Posted by:Dawn | Wednesday, December 05, 2007 at 09:34 AM
Delurking to comment on Ro-tel - am a alabama girl... have a friend from New Jersey - we were discussing a "tex-mex" meal and I referred to the "Ro-tel dip" a.k.a. Queso... a.k.a. cheese dip - I was astonished that my NJ friend had NO IDEA what Ro-tel was! We both live in VA now and thankfully I was able to find the trusty can and introduce her to the best can on earth!

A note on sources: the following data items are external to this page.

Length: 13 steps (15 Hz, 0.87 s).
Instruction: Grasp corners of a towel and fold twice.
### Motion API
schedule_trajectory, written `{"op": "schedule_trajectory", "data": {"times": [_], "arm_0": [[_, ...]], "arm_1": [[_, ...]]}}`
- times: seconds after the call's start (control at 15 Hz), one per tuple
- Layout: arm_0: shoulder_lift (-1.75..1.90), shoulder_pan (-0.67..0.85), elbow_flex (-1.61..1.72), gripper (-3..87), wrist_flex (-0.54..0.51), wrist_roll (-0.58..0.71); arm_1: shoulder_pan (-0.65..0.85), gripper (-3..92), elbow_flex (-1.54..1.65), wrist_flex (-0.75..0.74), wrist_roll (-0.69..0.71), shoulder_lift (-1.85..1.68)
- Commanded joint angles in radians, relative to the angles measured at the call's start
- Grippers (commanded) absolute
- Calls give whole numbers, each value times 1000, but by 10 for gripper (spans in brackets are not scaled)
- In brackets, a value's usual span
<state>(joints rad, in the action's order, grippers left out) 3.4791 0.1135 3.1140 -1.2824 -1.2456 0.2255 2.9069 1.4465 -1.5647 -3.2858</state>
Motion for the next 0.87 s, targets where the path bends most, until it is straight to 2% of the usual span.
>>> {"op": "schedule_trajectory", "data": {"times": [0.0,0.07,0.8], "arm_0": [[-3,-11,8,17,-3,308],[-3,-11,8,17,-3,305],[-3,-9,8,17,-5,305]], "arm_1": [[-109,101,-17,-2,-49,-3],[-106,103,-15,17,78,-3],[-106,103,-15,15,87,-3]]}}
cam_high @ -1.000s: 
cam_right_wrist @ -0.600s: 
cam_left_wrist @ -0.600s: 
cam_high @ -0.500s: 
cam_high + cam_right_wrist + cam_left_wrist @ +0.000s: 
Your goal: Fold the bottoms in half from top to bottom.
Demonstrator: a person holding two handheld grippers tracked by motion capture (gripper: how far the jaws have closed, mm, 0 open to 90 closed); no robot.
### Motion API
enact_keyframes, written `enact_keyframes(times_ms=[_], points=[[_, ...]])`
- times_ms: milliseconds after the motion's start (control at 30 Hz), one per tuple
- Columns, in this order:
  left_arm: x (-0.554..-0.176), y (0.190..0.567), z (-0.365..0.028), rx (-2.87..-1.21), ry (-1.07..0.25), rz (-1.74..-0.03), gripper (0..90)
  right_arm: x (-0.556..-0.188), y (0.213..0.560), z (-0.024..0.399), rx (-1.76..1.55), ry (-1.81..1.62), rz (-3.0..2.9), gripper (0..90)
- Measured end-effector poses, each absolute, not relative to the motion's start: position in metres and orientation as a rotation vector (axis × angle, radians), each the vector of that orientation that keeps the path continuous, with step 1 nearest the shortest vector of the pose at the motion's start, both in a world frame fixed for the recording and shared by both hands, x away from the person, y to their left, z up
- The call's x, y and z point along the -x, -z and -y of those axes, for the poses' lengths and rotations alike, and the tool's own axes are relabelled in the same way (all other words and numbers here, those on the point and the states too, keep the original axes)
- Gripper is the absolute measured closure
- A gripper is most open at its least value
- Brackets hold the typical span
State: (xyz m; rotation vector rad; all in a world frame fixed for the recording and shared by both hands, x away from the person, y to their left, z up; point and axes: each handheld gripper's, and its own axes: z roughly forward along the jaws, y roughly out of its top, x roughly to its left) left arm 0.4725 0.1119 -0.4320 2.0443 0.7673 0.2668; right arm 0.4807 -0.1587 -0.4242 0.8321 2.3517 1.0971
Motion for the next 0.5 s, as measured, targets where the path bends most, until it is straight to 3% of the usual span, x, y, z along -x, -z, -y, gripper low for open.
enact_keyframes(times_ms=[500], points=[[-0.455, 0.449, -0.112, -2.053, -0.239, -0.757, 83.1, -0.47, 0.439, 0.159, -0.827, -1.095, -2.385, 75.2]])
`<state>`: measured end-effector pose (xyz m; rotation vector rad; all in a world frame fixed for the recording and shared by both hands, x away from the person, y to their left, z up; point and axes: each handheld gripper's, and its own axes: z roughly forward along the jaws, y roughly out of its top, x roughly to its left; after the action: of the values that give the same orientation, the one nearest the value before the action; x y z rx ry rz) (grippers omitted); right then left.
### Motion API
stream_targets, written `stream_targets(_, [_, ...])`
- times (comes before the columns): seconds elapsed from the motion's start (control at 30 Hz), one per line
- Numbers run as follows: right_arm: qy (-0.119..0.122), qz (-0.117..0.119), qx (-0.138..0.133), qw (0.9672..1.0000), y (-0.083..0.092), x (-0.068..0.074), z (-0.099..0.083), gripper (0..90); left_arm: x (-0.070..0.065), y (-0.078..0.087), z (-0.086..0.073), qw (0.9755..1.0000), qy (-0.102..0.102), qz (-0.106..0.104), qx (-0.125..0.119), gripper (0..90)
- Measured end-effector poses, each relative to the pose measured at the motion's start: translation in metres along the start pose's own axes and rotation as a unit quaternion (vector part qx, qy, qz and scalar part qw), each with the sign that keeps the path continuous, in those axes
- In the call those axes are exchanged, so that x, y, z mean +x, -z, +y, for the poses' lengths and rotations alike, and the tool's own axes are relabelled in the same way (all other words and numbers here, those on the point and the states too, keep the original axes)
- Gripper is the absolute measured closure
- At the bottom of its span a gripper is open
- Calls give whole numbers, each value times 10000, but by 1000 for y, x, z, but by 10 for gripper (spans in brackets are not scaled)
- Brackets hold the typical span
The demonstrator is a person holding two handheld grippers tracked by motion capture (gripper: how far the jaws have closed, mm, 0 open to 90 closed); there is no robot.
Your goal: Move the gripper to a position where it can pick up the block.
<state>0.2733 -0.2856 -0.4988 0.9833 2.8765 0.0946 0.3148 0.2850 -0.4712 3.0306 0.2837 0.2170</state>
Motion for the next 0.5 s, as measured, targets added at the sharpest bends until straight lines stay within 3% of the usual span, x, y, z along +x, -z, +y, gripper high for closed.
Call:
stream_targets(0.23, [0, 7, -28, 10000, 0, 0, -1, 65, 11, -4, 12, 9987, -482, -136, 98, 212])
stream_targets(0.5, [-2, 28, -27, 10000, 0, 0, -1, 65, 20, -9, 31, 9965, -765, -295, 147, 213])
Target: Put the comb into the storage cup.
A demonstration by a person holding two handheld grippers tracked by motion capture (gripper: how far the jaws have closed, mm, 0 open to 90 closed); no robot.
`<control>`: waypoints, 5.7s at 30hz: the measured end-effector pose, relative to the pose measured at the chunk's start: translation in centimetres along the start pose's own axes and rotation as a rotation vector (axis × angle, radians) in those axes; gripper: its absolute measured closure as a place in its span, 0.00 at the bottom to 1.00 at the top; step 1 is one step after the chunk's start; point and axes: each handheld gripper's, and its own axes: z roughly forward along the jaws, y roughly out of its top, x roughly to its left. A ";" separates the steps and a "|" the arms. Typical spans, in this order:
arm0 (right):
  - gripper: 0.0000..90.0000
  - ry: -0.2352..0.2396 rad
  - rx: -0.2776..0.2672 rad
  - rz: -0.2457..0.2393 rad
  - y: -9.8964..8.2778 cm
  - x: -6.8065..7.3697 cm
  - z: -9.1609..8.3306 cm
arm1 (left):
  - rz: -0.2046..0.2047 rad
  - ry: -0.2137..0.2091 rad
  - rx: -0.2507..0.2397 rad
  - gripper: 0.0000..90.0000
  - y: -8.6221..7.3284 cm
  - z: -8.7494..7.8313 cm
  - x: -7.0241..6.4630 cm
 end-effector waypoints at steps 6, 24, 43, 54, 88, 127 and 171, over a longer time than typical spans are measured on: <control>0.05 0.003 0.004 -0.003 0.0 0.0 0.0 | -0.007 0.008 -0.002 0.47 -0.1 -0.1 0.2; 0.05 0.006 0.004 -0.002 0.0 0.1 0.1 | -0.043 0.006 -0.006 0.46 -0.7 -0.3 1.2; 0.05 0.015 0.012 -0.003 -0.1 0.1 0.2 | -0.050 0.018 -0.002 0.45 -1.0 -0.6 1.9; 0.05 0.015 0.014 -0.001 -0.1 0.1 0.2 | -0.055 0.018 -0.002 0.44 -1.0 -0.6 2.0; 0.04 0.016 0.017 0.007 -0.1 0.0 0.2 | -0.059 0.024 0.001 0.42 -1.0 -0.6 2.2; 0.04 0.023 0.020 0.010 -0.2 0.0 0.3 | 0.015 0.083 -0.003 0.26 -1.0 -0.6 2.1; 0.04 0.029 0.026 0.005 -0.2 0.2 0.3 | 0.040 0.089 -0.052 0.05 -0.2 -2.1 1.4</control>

Posted by:Julia | Wednesday, December 05, 2007 at 09:37 AM
I do not consider velveet a food, but I would buy it anyway because of that cheese dip. I learned this year that you can make the same dip (only it tastes ten times better) using cream cheese instead of velveeta.
You can heat it or just use a mixer to mix it in. And if you don't have Ro-tel, a good brand of salsa mixed with cream cheese makes a delicious dip.
Posted by:DeputyHeadmistress | Wednesday, December 05, 2007 at 09:52 AM
We're big Ro-tel fans. We do the Velveeta dip. I have a chicken recipe at home that calls for it, and we do the cream cheese dip. I've never added sausage to the cream cheese version, only the Velveeta version. Sounds interesting. I like the cream cheese one because it's served cold. I just mix in one can of drained Ro-tel to one brick of softened cream cheese, and chill.